§ **PROBLEM STATEMENT**
Retype the whole listing below, character for character.

§ **INPUT DATA**
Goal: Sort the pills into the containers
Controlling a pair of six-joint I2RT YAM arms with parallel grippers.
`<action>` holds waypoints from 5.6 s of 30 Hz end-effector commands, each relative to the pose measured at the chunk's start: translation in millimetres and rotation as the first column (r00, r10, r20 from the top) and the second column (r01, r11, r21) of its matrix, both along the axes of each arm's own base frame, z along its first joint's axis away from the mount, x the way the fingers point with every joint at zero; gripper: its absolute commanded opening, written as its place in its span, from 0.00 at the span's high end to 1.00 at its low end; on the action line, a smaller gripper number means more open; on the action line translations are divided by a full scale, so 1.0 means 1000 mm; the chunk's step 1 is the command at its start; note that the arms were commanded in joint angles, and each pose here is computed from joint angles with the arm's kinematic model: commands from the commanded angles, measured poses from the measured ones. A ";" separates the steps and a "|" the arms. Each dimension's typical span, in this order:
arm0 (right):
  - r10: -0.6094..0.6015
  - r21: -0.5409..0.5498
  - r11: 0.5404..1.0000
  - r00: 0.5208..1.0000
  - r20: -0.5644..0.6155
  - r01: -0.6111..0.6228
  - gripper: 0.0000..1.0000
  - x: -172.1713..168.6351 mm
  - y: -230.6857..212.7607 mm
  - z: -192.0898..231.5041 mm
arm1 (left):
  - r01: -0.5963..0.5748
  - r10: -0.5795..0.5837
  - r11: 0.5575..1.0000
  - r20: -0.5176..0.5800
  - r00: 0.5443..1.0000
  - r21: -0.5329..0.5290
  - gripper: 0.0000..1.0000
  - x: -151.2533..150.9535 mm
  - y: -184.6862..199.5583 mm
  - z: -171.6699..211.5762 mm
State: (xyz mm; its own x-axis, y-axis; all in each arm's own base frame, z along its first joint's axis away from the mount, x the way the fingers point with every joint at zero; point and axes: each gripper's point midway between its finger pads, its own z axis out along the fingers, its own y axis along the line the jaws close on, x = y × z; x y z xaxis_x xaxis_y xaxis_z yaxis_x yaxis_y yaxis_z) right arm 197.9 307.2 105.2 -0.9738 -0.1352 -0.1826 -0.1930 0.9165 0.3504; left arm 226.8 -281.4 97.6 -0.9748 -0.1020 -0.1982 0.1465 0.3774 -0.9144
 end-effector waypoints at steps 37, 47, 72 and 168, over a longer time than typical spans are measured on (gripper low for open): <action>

§ **EXERCISE RESULT**
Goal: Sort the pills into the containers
Controlling a pair of six-joint I2RT YAM arms with parallel grippers.
`<action>` holds waypoints from 5.6 s of 30 Hz end-effector commands, each relative to the pose measured at the chunk's start: translation in millimetres and rotation as the first column (r00, r10, r20 from the top) and the second column (r01, r11, r21) of its matrix, both along the axes of each arm's own base frame, z along its first joint's axis away from the mount, x the way the fingers point with every joint at zero; gripper: its absolute commanded opening, written as its place in its span, from 0.00 at the span's high end to 1.00 at its low end; on the action line, a smaller gripper number means more open; on the action line translations are divided by a full scale, so 1.0 means 1000 mm; the chunk's step 1 is the command at its start; note that the arms were commanded in joint angles, and each pose here is computed from joint angles with the arm's kinematic model: commands from the commanded angles, measured poses from the measured ones. A ";" separates the steps and a "|" the arms. Each dimension's typical span, in this order:
arm0 (right):
  - r10: -0.6094..0.6015
  - r21: -0.5409..0.5498
  - r11: 0.5404..1.0000
  - r00: 0.5208..1.0000
  - r20: -0.5644..0.6155
  - r01: -0.6111..0.6228
  - gripper: 0.0000..1.0000
  - x: -172.1713..168.6351 mm
  - y: -230.6857..212.7607 mm
  - z: -192.0898..231.5041 mm
arm1 (left):
  - r01: -0.5963..0.5748
  - r10: -0.5795..0.5837
  - r11: 0.5575..1.0000
  - r20: -0.5176..0.5800
  - r00: 0.5443..1.0000
  - r21: -0.5329..0.5290
  - gripper: 0.0000..1.0000
  - x: -151.2533..150.9535 mm
  - y: -184.6862..199.5583 mm
  - z: -171.6699..211.5762 mm
State: (xyz mm; its own x-axis, y-axis; all in each arm's own base frame, z along its first joint's axis away from the mount, x the way the fingers point with every joint at zero; point and axes: each gripper's point midway between its finger pads, its own z axis out along the fingers, its own y axis along the line the jaws close on, x = y × z; x y z xaxis_x xaxis_y xaxis_z yaxis_x yaxis_y yaxis_z) right arm 197.9 307.2 105.2 -0.9738 -0.1352 -0.1826 -0.1930 0.9165 0.3504; left arm 226.8 -281.4 97.6 -0.9748 -0.1020 -0.1982 0.1465 0.3774 -0.9144
 end-effector waypoints at steps 37, 47, 72 and 168, over a longer time than typical spans are measured on (gripper low for open): <action>

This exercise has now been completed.